# TASK OBJECTIVE
Lines with the word "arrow" are the answer; copy each of them from the data below.

Saved data entries:
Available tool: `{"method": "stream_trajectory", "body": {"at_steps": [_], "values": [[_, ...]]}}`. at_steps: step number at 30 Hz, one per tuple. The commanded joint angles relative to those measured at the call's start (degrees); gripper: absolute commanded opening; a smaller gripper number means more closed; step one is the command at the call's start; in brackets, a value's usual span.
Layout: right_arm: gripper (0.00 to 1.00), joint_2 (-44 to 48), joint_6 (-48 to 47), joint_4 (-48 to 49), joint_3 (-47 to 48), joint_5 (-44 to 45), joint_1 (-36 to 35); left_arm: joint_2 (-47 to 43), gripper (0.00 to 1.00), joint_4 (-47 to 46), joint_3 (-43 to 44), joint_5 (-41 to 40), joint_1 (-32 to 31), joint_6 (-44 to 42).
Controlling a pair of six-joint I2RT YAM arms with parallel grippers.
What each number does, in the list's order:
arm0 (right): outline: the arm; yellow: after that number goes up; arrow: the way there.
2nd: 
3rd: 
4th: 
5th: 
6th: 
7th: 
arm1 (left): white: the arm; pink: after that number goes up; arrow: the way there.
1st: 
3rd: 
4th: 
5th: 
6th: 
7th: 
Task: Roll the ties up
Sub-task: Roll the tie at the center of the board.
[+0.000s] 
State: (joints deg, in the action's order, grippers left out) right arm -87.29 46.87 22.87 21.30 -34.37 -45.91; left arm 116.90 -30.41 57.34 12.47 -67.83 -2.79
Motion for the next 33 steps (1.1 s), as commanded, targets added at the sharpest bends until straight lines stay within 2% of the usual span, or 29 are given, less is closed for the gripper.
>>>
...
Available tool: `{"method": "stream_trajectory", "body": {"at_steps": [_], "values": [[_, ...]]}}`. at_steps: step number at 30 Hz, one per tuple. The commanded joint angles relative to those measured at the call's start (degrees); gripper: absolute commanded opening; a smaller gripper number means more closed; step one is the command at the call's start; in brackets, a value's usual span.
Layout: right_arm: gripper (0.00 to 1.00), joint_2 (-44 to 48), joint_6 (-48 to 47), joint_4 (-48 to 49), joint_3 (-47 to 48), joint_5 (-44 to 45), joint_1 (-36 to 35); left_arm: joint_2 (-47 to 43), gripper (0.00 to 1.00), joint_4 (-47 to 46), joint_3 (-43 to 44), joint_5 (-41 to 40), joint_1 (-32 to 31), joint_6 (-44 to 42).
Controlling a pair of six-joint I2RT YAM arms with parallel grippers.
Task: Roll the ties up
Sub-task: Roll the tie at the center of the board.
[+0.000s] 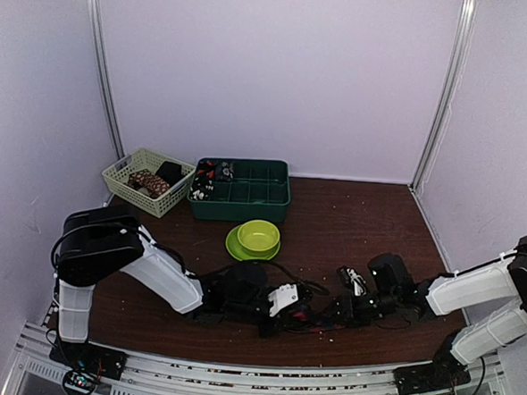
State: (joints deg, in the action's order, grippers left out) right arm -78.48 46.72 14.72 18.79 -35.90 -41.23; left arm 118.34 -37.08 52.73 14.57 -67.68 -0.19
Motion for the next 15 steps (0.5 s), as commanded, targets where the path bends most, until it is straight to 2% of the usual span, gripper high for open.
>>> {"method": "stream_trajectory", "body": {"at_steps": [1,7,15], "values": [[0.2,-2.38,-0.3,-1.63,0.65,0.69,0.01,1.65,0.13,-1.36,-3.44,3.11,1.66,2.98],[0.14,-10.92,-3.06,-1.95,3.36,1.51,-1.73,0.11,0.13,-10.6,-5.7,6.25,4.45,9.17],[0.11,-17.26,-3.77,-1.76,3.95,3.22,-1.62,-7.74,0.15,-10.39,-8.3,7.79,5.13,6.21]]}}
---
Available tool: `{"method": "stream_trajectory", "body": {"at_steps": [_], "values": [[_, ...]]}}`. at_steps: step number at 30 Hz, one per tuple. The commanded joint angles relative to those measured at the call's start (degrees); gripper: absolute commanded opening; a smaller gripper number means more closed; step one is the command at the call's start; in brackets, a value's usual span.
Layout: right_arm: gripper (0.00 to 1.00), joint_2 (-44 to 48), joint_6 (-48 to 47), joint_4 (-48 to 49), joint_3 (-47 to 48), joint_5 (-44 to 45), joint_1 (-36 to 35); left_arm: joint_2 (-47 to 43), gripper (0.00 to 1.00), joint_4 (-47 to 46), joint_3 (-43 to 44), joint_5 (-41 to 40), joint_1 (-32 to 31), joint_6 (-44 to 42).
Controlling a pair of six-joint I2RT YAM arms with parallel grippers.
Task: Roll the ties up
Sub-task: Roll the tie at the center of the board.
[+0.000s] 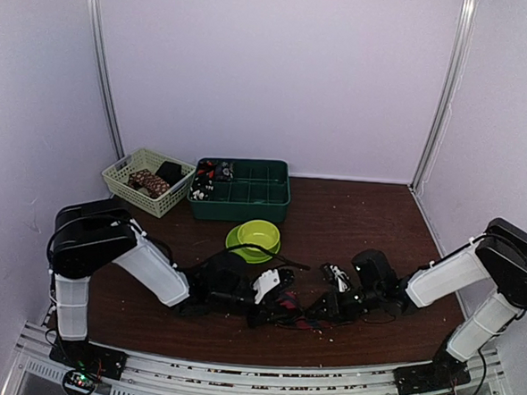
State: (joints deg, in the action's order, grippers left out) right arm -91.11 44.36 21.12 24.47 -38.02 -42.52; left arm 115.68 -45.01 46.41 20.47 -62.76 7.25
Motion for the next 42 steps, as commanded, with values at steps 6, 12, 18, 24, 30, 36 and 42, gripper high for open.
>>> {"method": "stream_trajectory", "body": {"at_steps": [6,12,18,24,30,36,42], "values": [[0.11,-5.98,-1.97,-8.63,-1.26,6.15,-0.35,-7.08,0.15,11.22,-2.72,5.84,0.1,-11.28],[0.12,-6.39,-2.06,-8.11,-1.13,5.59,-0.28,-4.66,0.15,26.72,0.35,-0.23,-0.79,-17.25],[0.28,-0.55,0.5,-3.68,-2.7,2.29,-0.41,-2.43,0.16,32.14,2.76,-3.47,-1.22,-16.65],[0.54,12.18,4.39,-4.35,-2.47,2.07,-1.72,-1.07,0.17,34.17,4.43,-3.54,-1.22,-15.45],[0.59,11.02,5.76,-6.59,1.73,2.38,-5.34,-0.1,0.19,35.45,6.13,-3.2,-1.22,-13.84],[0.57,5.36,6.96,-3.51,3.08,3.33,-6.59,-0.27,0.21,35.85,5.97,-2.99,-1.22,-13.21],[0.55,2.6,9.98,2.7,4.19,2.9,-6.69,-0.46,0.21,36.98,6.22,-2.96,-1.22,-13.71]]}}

# RESPONSE AREA
arm0 (right): outline: the arm; yellow: after that number goes up; arrow: the way there.
arm1 (left): white: the arm; pink: after that number goes up; arrow: the way there.

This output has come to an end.